Takip hukukunda şikâyet “(İ)cra takibinin taraflarına veya hukuki yararı bulunan diğer kişilere tanınmış ve bu yolla icra ve iflâs dairelerinin (veya diğer icra organlarının) kanuna veya olaya uygun olmayan işlemlerinin iptalini veya düzeltilmesini ya da yapmadıkları veya geciktirdikleri işlemlerinin yapılmasını sağlanan hukuki çare” olarak tanımlanmaktadır.[1] Buna göre, şikâyetin konusunu icra ve iflâs dairelerinin işlemleri oluşturmaktadır.

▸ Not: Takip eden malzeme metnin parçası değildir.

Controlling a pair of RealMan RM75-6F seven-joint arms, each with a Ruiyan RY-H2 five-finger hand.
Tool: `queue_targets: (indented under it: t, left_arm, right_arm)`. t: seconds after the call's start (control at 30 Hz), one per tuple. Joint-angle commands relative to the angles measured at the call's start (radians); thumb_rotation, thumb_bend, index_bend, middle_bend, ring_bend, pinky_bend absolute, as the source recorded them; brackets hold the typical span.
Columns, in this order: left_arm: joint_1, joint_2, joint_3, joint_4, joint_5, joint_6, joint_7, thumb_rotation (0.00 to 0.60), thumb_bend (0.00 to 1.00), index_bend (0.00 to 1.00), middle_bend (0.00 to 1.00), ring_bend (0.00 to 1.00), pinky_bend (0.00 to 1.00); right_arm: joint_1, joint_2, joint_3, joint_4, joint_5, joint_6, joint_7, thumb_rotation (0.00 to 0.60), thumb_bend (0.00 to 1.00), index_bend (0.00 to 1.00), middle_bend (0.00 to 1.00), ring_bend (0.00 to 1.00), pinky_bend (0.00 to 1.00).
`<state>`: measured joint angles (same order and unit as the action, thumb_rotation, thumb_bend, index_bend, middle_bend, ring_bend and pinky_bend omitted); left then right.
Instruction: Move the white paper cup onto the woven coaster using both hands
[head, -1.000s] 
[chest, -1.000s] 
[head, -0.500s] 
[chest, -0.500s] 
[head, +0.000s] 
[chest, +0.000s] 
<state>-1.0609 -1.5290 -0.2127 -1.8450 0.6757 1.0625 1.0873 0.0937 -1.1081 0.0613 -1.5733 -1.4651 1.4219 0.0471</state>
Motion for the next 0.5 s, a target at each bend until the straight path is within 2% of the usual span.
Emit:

“Şikâyet” teknik manada bir dava olmamakla birlikte davada olduğu gibi şikâyet başvurusunda da tebligat gideri, başvurma harcı ile karar ve ilam harcı (492 sayılı Harçlar Kanunu 1 Sayılı Tarife, A, I, III) gibi bir takım masrafların karşılanması gerekmektedir. Yapılan bu masraflardan sonuçta kimin sorumlu olacağı meselesini şikâyet başvurusunun reddi ve kabulü ihtimallerine göre ikiye ayırarak ele almak gerekir.

I. Şikâyet Başvurusunun Reddi Durumunda

Şikâyet başvurusunun reddi durumunda yapılan masraflardan kimin sorumlu olacağının belirlenmesi kolaydır. Zira bu ihtimalde şikâyet edenin haksız yere bu yola başvurduğu anlaşıldığından ortaya çıkan masraflarda da (kural olarak vekâlet ücreti, maktu karar ve ilâm harcı gibi) o sorumlu tutulacaktır.

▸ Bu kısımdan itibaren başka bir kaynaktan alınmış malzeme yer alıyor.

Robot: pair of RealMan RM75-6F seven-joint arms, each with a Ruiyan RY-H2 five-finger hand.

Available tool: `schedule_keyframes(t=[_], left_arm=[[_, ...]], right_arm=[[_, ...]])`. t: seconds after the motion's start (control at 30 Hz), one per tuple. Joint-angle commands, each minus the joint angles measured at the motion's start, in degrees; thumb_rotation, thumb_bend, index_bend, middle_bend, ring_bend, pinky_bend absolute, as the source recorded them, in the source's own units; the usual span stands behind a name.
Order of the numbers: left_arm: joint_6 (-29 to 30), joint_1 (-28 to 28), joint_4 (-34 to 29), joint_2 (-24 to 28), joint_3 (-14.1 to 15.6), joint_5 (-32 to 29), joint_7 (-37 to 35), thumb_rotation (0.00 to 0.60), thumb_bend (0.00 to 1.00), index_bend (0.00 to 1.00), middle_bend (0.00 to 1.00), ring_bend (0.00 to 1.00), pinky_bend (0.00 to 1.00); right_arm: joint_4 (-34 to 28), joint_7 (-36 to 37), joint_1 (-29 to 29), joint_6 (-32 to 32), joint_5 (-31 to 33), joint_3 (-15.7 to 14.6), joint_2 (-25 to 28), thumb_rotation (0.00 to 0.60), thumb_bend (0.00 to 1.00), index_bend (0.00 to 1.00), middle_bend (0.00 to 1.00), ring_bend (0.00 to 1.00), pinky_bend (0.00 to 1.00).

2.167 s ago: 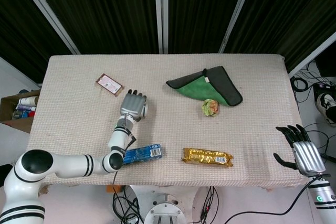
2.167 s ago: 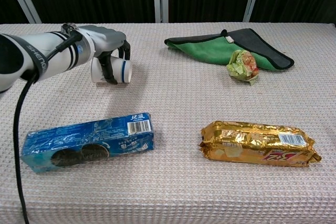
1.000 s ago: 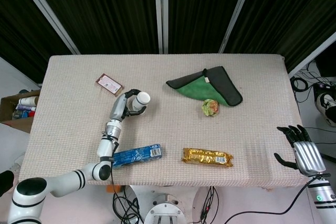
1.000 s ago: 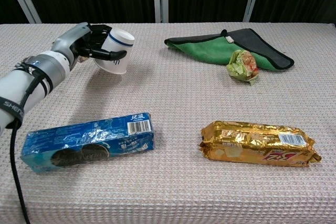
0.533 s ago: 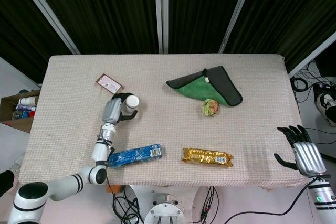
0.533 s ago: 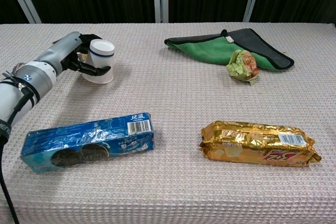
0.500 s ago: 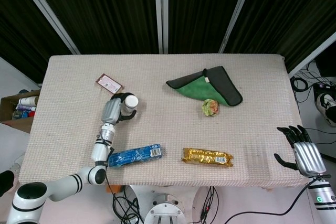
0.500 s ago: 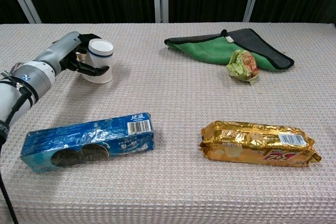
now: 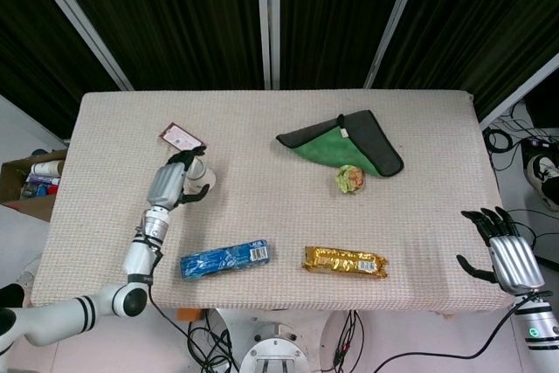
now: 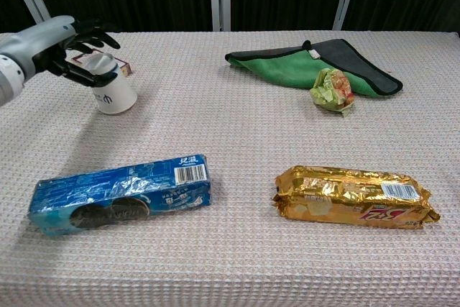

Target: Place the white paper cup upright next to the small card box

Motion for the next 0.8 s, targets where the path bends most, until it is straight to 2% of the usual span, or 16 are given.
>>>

II. Şikâyet Başvurusunun Kabulü Durumunda

Şikâyet başvurusunun kabulü durumunda yargılama giderlerinden kimin sorumlu olacağı belirlenirken şikâyet başvurusuna yol açan işlemin/eylemin ortaya çıkmasında karşı tarafın kusurunun (payının) bulunup bulunmadığına göre ayırım yapmak gerekir.

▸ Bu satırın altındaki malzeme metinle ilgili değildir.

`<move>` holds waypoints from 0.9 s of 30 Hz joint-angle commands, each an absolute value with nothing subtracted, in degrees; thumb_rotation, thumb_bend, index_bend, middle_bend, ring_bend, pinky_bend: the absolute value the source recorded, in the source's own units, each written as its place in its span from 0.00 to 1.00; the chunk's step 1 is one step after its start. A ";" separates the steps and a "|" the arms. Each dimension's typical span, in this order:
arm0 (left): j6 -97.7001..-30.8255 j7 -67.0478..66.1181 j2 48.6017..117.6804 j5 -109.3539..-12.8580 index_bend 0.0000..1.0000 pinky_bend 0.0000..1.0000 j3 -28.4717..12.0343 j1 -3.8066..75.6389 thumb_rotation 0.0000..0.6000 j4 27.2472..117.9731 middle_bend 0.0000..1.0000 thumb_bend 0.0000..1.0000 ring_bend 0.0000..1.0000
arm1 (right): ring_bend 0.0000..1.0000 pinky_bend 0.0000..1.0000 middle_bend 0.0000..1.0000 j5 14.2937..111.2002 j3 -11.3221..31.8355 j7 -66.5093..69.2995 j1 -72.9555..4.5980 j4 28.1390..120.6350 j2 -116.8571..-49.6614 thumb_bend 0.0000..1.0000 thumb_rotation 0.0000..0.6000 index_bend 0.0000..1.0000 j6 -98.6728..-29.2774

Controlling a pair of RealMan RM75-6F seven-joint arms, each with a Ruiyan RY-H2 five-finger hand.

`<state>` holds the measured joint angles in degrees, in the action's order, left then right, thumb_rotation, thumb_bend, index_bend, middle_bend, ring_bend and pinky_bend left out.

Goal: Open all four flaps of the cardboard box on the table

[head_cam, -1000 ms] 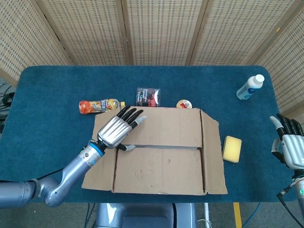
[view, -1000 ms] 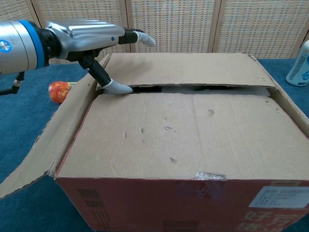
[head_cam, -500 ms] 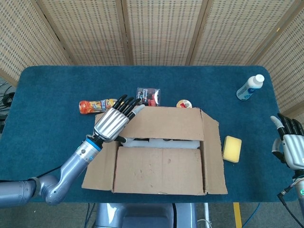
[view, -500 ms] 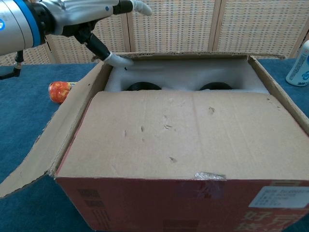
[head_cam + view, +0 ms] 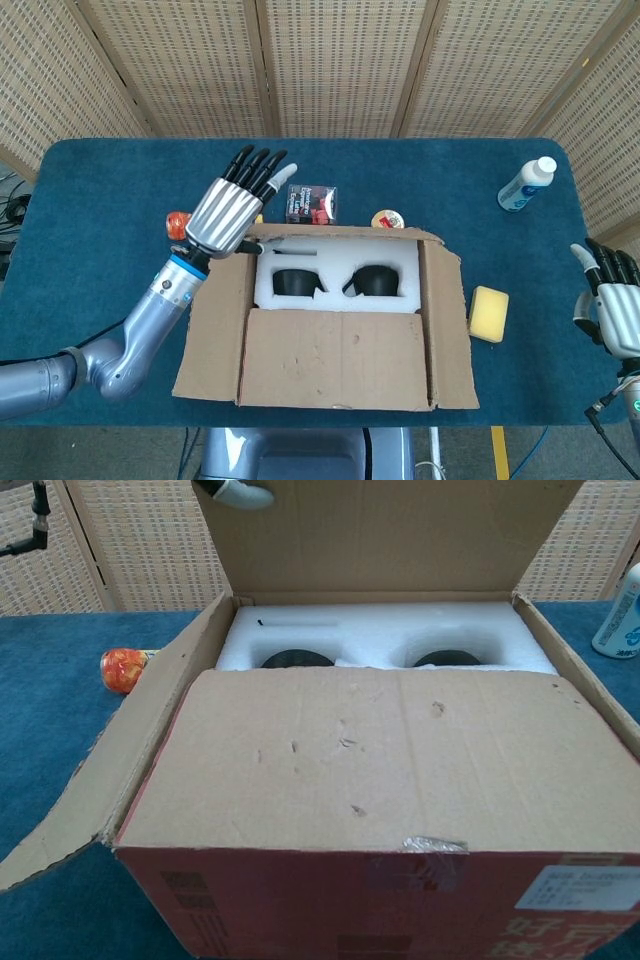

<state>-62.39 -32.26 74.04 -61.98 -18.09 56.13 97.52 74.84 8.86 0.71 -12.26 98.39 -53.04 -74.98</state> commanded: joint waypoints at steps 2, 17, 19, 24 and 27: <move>-60.44 -32.99 73.76 -59.83 0.00 0.00 -19.73 58.14 0.66 94.41 0.00 0.24 0.00 | 0.00 0.00 0.03 74.91 8.88 0.78 -12.24 98.53 -52.92 0.85 1.00 0.06 -74.99; -52.07 -40.42 79.48 -44.26 0.00 0.00 -19.89 66.12 0.66 79.25 0.00 0.23 0.00 | 0.00 0.00 0.03 74.99 8.86 0.38 -11.72 99.45 -52.23 0.85 1.00 0.06 -75.67; -52.02 -41.03 80.24 -42.81 0.00 0.00 -19.57 66.55 0.66 77.84 0.00 0.23 0.00 | 0.00 0.00 0.03 74.87 8.85 0.27 -11.64 99.58 -52.11 0.85 1.00 0.06 -75.68; -51.46 -39.54 80.63 -40.88 0.00 0.00 -19.68 66.71 0.66 76.73 0.00 0.23 0.00 | 0.00 0.00 0.03 74.69 8.91 0.07 -11.60 99.76 -51.94 0.85 1.00 0.06 -75.69; -50.01 -35.66 79.57 -39.98 0.00 0.00 -20.67 65.80 0.66 78.65 0.00 0.22 0.00 | 0.00 0.00 0.03 74.61 8.93 -0.02 -11.70 99.79 -51.98 0.85 1.00 0.06 -75.47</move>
<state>-51.08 -38.15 80.28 -40.79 -20.02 66.39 77.28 74.61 8.93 -0.01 -11.69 99.78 -51.97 -75.48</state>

A. Karşı Tarafın Kusurunun Bulunması

Şikâyet başvurusuna konu olan işlemin yapılmasında karşı tarafın kusuru var ise o taraf yargılama giderleriyle sorumlu tutulacaktır. Söz gelimi, ihaleye fesat karıştırıldığı gerekçesiyle şikâyet yoluna başvurulması (uygulamadaki deyimiyle ihalenin feshi davası açılması) durumunda başvurunun kabulü halinde ihaleye fesat karıştıran taraf yargılama giderlerinden sorumlu olacaktır.[2]

Başka bir örnek: “… İlâmlı icra takibine karşı borçlunun, ilama aykırılık şikâyetiyle icra mahkemesine başvurduğu, mahkemece icra emrinin 17.930.21 TL olarak düzeltilmesine, icra emrinin tanzim edilerek borçluya gönderilmesinde alacaklının herhangi bir kusurunun olmadığından aleyhine yargılama gideri ve vekâlet ücretine hükmedilmesine yer olmadığına karar verildiği anlaşılmaktadır… Somut olayda, icra emri, alacaklının takip talebine uygun düzenlenerek borçluya tebliğ edildiğinden borçlunun icra mahkemesine başvurusuna, alacaklının sebebiyet verdiğinin kabulü gerekir. O halde mahkemece, alacaklı aleyhine yargılama giderlerine ve kendisini vekille temsil ettirdiğinden borçlu lehine vekâlet ücretine hükmedilmesi gerekirken, yazılı şekilde hüküm tesisi isabetsizdir…”.[3]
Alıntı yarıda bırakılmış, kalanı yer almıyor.